Avete mai visto una tribuna dal di dietro? Tutti dovrebbero familiarizzarsi con la vista di una tribuna dal di dietro prima di radunarsi davanti ad essa. Chi ha visto una tribuna da dietro è segnato, immunizzato contro qualsiasi rito magico che in una forma o nell'altra venga celebrato su una tribuna.
Oskar, il protagonista del famoso romanzo Il tamburo di latta (1959) di Gunther Grass, ripercorre nel manicomio in cui è relegato le vicende della sua vita di nano che si è rifiutato di crescere, disgustato dal mondo degli adulti. Una delle sue osservazioni riguarda l'eterno vizio dell'ipocrisia, dell'inganno perpetrato ai danni degli altri. Ed egli lo raffigura in modo ironico attraverso il simbolo della tribuna che, per certi versi, è una variante del famoso apologo del "re nudo". Se, infatti, ci piazziamo davanti a una solenne tribuna, coi suoi velluti, i seggi, gli emblemi, i fiori e gli apparati, è facile lasciarsi irretire anche da chi, afferrato il microfono, comincerà a proclamare le sue verità, a ostentare le sue certezze, a effondere le sue promesse.

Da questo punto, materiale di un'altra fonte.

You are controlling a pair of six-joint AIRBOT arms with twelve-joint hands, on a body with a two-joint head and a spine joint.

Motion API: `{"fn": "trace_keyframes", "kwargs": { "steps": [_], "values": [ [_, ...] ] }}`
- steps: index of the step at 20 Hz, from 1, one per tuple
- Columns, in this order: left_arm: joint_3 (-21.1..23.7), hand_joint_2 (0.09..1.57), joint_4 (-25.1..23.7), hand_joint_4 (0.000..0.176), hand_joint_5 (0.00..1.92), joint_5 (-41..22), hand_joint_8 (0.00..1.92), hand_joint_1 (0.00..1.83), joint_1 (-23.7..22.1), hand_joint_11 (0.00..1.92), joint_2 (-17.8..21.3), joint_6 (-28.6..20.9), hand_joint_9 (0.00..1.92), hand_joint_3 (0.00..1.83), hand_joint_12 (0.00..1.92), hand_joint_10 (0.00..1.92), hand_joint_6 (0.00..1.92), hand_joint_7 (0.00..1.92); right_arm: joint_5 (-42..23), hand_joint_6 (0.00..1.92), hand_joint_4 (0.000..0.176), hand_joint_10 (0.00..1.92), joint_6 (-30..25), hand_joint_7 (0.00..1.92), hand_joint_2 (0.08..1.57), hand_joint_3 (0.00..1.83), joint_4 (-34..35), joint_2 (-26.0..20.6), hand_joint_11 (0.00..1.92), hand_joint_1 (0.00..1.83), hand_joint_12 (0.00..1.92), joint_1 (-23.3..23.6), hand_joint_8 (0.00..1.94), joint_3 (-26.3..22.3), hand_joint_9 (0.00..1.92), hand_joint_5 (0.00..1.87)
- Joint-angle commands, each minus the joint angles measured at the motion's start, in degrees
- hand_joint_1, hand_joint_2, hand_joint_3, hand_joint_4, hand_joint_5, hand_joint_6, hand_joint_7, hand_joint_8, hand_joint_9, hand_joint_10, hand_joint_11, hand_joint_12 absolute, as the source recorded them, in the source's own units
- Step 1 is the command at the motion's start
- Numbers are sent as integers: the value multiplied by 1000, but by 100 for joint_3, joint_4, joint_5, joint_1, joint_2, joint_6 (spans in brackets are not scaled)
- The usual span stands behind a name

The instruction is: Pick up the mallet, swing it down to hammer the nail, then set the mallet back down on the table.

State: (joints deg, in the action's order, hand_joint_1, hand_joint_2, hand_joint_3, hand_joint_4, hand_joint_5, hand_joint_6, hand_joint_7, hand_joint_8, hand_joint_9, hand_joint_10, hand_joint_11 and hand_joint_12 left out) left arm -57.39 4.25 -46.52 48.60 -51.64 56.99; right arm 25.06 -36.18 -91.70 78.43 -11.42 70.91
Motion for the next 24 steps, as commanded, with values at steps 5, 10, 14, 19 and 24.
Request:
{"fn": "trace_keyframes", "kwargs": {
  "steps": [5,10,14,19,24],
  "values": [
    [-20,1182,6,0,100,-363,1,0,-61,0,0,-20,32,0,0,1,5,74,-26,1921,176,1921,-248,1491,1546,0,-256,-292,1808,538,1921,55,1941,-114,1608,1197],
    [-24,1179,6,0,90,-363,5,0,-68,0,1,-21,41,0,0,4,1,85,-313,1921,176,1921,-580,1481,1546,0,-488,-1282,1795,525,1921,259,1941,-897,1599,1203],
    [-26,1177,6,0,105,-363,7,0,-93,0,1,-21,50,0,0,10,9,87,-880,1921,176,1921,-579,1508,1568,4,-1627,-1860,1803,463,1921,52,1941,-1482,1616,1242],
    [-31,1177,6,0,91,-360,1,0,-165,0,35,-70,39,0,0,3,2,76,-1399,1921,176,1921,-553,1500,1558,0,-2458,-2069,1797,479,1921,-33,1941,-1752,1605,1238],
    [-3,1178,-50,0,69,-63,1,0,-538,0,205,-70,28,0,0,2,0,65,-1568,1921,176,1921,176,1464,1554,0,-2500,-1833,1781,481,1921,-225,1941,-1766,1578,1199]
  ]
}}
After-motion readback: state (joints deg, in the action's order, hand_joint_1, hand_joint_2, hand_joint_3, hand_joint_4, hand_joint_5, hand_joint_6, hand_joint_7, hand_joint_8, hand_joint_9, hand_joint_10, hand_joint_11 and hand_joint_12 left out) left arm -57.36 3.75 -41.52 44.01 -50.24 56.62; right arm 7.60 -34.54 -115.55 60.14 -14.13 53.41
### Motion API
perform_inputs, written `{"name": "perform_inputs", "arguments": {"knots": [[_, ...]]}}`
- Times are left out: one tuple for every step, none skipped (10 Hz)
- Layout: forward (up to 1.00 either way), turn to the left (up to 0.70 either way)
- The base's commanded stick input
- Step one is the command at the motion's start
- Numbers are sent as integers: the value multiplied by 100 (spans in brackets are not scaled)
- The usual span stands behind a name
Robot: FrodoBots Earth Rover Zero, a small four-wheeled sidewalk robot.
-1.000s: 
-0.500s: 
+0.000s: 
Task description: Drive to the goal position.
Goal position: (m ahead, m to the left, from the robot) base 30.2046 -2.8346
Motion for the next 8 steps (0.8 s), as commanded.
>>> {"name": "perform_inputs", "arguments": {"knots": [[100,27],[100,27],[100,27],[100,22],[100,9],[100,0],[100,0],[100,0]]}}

Ma se fossimo tentati di girare oltre la tribuna e di esaminarne la parte posteriore, allora ci apparirebbe una ben diversa realtà: tubolari e assi, fili e polvere, e forse l'oratore che, terminato il suo discorso, sghignazza e scherza coi suoi adepti, convinto di avercela fatta anche questa volta. Risalire alla realtà oltre i paludamenti, pensare a ciò che vermicola sotto i sepolcri imbiancati, per usare una celebre immagine di Gesù, andare al di là della retorica per cogliere la sostanza: ecco un esercizio necessario soprattutto ai nostri giorni, contrassegnati dall'apparire, dall'esteriorità, dalla pubblicità. Come diceva un altro scrittore, André Gide, purtroppo «in questo mondo è importante non aver l'aria di ciò che si è»!